Washington, May 6 : A new study has determined that due to the increasing demand for ivory products in rich industrialized nations like the Unites States, there has been an alarming rise in elephant poaching in recent years.
According to a report in the National Geographic News, the study makes the claim based on investigations of thousands of retail outlets in 16 American cities between March and December 2006 and March and May 2007.
The most common types of worked ivory items for sale in the US were netsukes (miniature sculptures), human figurines, and jewelry, most originating from China and Japan.
Esmond Martin, a geographer and wildlife trade investigator involved in the report, said many of the ivory items found in the US have been made after a 1990 ban on the ivory trade.
"Much of this trade is in contravention of both domestic laws and international treaties, and most of the ivory comes from China," said Christine Wolf, a CWI (Care for the Wild International) spokesperson.
The restriction is part of the Convention on International Trade in Endangered Species of Wild Fauna and Flora, or CITES, an international agreement between governments meant to ensure that cross-border trade in animal and plant specimens doesn't threaten those populations.
What is surprising that the US is a signatory of this international agreement.
The report pointed out loopholes in US laws against ivory trading, as well as faulted authorities for failing to properly enforce what is on the books.
According to the study, the growing demand for ivory products in US has resulted in elephants being slaughtered in record numbers.
Conservationists recently reported, for instance, that seventeen elephants were killed in the past few weeks for their ivory in the Democratic Republic of the Congo's Virunga National Park.
"The illegal ivory trade has undergone a major escalation since 2005, and the increasing demand from high-paying industrialized nations is one important cause," said Samuel K. Wasser, director of the Center for Conservation Biology at the University of Washington, Seattle.
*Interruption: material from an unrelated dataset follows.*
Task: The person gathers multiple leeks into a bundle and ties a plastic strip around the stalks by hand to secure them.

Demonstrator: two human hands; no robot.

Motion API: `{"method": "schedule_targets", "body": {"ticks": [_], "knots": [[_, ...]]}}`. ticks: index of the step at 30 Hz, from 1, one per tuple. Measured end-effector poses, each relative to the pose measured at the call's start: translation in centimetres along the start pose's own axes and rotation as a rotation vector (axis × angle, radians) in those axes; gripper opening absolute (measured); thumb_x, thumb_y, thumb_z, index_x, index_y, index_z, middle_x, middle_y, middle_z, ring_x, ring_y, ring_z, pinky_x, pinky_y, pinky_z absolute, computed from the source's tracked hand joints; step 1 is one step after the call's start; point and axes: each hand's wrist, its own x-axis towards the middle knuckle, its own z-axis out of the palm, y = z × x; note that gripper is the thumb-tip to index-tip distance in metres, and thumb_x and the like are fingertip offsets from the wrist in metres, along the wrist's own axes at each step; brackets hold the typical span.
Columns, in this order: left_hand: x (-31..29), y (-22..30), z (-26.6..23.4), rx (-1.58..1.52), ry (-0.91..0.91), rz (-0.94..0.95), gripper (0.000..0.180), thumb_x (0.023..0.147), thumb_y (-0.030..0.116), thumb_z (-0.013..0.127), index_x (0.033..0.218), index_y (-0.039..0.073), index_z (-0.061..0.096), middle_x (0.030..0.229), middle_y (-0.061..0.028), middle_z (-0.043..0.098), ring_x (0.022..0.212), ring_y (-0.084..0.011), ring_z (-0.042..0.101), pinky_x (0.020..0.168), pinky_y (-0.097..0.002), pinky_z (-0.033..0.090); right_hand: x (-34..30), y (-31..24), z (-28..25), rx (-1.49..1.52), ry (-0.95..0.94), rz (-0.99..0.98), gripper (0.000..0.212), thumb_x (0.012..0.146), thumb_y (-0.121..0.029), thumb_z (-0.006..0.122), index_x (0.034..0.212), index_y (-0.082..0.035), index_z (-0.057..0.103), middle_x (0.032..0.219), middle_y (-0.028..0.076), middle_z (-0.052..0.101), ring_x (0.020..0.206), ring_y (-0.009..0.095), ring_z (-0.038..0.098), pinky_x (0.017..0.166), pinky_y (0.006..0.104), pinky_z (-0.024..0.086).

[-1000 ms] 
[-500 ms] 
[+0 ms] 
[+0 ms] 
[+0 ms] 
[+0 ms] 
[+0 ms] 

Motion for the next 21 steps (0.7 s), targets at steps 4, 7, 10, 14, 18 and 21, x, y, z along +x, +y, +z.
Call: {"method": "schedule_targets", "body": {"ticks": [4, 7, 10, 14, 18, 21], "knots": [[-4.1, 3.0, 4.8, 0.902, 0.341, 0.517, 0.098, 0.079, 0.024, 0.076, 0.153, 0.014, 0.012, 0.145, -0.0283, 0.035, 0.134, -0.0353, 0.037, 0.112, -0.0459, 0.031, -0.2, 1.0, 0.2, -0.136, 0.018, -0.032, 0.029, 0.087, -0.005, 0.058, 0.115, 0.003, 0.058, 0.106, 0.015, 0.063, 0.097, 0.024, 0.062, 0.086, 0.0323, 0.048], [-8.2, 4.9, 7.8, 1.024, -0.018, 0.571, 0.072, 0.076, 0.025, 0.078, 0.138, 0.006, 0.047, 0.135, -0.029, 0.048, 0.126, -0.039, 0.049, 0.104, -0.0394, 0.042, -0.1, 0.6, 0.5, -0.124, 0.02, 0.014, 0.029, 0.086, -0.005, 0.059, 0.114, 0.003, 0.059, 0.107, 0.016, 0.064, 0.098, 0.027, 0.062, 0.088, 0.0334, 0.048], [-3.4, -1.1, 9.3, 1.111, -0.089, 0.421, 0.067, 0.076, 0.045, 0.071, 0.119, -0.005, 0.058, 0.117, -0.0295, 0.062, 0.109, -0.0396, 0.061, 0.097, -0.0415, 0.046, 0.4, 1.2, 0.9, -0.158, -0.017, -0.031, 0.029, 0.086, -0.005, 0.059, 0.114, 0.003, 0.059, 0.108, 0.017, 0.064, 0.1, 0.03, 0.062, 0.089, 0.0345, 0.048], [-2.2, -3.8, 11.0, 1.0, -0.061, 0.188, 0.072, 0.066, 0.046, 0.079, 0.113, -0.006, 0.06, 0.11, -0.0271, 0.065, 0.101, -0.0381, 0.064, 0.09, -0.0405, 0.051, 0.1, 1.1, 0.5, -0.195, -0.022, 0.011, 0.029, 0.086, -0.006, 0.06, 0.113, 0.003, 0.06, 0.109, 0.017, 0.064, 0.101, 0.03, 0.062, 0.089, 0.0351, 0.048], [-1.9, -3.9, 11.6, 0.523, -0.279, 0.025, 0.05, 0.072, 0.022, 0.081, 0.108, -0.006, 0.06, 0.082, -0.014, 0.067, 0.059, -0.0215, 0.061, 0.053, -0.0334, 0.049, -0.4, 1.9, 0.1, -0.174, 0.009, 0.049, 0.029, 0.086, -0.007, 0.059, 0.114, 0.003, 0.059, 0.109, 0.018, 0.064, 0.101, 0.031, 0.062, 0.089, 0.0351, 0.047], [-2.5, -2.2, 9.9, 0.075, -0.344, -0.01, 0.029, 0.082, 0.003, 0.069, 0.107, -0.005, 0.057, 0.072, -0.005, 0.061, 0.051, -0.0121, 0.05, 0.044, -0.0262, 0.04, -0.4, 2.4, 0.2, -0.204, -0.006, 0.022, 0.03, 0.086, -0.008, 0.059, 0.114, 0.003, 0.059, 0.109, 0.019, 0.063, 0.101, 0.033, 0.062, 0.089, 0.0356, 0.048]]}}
In 2006, illegal trade in elephant ivory reached record levels and that elephant poaching rates were higher than at any point since the enactment of the CITES ivory ban.
Some 23,000 elephants were killed for their tusks in 2006, according to that study.
According to Wasser, though China is typically cited as the country that is most driving this demand, the new report identifies the US as the second-largest ivory market in the world, with most of this ivory being illegally imported from China.
"Thus US demand for ivory appears to be indirectly adding to China's demand," he added.